Also, please send your own apology tweets to Tim Sweeney so that he drops the lawsuit, also ~~sponsored~~ links to buy Sony(tm) Playstation 5 (r) products and services in the description below! BTW, not a shill!

 

I never watched the Cerny video, and I don't care to. I've been in this industry long enough to know that every big reveal about a "revolution" in computing has been lukewarm single-digit% improvements (yes, even Zen generations are just single digit improvements over each other, it just so happens those 5 - 8% improvements are more exciting than Intel's 1 - 2%). It will most likely be just all hype. Everyone knows that the sheer majority of games published are multiplatform titles that the industry wants to shove out the door rather than taking care to optimize them. Very rarely are console games even hitting 60FPS, and almost always it's targeting 30FPS. And given that PS5/Xbox/PC are practically all running x86 architecure Zen chips, who's really that optimistic that EA, Ubisoft, or any of the """AAA""" game companies will even bother optimizing for PS5's "special" SSD anyways? And even when they do, will we even see double-digit improvements? Or, more likely, will it just be the same single digit % improvements...?

 

And even if I were wrong on this (once special PS5 exclusive games are launched 2 - 3 years from now that can take advantage of the special SSD) would I even waste my breath making any kind of dumb apology to a faceless multi-billionaire corporation?

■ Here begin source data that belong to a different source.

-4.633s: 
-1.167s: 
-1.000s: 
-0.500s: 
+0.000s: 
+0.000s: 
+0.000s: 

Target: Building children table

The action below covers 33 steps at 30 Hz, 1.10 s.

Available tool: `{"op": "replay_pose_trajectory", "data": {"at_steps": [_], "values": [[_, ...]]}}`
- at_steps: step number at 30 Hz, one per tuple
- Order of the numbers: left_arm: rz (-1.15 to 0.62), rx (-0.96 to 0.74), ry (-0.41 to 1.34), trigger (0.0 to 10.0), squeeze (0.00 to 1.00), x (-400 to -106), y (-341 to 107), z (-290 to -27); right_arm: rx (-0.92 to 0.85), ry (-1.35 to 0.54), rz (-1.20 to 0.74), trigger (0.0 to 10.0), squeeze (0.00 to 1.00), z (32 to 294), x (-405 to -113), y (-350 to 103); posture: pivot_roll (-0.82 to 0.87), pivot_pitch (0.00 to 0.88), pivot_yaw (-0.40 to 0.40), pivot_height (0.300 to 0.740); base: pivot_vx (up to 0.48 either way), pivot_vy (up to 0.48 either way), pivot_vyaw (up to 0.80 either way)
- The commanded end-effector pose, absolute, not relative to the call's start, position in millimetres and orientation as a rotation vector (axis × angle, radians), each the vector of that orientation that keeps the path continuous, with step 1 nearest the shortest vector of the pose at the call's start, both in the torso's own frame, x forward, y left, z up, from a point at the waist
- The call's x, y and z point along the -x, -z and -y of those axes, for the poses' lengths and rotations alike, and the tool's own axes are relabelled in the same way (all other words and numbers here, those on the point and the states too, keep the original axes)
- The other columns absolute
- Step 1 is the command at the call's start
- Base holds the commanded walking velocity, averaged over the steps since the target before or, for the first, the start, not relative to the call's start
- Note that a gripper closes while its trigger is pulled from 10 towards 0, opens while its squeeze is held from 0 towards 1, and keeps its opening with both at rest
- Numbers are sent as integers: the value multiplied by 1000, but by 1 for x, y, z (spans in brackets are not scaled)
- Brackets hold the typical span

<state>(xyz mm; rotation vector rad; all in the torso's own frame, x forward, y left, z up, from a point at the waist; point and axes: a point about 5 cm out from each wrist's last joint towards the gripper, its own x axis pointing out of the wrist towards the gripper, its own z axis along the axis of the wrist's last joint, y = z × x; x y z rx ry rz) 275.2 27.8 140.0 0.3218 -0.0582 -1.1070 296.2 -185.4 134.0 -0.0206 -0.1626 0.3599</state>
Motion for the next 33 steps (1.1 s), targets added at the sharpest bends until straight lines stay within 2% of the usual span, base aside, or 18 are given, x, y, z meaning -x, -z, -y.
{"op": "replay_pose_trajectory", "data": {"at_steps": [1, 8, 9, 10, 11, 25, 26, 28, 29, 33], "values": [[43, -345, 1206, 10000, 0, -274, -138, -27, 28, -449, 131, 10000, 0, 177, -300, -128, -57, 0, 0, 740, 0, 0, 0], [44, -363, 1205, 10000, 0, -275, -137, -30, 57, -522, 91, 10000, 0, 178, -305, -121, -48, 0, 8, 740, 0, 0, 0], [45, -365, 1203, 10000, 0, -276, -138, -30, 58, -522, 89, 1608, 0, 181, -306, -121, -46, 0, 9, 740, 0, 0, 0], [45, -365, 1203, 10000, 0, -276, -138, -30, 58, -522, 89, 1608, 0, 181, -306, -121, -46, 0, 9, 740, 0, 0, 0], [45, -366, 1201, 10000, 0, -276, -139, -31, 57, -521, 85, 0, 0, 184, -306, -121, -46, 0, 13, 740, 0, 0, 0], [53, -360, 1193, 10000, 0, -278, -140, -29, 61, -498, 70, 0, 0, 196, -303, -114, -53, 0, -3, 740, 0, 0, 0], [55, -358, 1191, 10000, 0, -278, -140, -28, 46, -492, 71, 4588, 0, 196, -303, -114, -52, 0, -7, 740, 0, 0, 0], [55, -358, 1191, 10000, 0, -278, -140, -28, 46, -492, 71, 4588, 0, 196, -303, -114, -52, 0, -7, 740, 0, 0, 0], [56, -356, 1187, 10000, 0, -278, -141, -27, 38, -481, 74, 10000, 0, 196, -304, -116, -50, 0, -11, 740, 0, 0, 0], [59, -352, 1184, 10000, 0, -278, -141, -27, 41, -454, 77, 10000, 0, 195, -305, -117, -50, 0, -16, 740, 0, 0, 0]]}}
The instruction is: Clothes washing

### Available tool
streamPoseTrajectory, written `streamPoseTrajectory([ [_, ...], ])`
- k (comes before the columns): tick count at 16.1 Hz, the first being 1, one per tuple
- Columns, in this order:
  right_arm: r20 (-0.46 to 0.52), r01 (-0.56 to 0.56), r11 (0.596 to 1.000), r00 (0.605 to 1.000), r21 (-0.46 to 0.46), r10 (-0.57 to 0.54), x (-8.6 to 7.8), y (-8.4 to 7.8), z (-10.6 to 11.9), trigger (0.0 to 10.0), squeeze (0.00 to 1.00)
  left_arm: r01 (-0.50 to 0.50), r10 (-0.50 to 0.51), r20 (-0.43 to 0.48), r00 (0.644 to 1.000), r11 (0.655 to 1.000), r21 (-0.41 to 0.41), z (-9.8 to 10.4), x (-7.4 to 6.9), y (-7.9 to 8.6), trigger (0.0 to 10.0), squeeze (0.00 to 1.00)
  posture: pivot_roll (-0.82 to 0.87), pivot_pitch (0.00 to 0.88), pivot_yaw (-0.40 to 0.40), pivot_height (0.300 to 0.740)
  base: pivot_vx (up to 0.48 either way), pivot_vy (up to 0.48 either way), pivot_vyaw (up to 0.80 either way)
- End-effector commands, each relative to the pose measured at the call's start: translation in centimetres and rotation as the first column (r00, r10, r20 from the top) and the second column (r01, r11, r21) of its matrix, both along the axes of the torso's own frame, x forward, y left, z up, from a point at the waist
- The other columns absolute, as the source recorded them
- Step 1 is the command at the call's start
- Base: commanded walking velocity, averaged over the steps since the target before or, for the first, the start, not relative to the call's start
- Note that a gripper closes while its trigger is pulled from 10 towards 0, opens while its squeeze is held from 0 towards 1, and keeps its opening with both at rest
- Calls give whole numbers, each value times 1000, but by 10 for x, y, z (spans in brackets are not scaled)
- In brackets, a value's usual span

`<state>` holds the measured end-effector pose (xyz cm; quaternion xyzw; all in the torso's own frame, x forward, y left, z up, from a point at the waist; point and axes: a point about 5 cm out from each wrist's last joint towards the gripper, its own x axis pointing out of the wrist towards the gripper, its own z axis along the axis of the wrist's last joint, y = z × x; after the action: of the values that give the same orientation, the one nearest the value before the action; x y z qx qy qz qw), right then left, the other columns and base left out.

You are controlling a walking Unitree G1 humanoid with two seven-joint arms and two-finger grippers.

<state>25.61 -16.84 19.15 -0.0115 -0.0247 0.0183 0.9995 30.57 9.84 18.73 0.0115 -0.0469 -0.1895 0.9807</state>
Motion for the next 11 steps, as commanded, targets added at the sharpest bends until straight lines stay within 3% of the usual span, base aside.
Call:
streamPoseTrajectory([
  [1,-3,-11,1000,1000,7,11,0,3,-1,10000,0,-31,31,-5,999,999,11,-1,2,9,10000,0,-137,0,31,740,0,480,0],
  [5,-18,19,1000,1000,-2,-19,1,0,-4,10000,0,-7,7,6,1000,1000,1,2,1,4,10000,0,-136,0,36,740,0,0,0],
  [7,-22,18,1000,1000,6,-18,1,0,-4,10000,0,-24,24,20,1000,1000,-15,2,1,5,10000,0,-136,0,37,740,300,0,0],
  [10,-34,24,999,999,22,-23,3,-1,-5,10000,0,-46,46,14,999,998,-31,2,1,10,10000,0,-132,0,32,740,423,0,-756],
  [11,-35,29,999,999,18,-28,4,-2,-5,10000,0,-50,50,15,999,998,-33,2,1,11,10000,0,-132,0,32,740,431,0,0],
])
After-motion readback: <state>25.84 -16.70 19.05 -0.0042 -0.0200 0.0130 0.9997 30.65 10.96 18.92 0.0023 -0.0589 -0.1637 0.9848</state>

Why would they care? They could cry their eyes out and dry their tears on $1000 bills and still be so wealthy and successful that it wouldn't matter.

 

To clarify, the only time I see <business A> apologize publically to <business b> is because they're trying to settle out of court. Hence, I'm cautiously suspicious this video wasn't out of earnest redemption to make up for anything to Tim Sweeney, because why would Linus Media Group (the company, not the individual Linus Sebastian) care about Epic Games (the company, not the individual Tim Sweeney), unless Epic Games is threatening legal action of some sort.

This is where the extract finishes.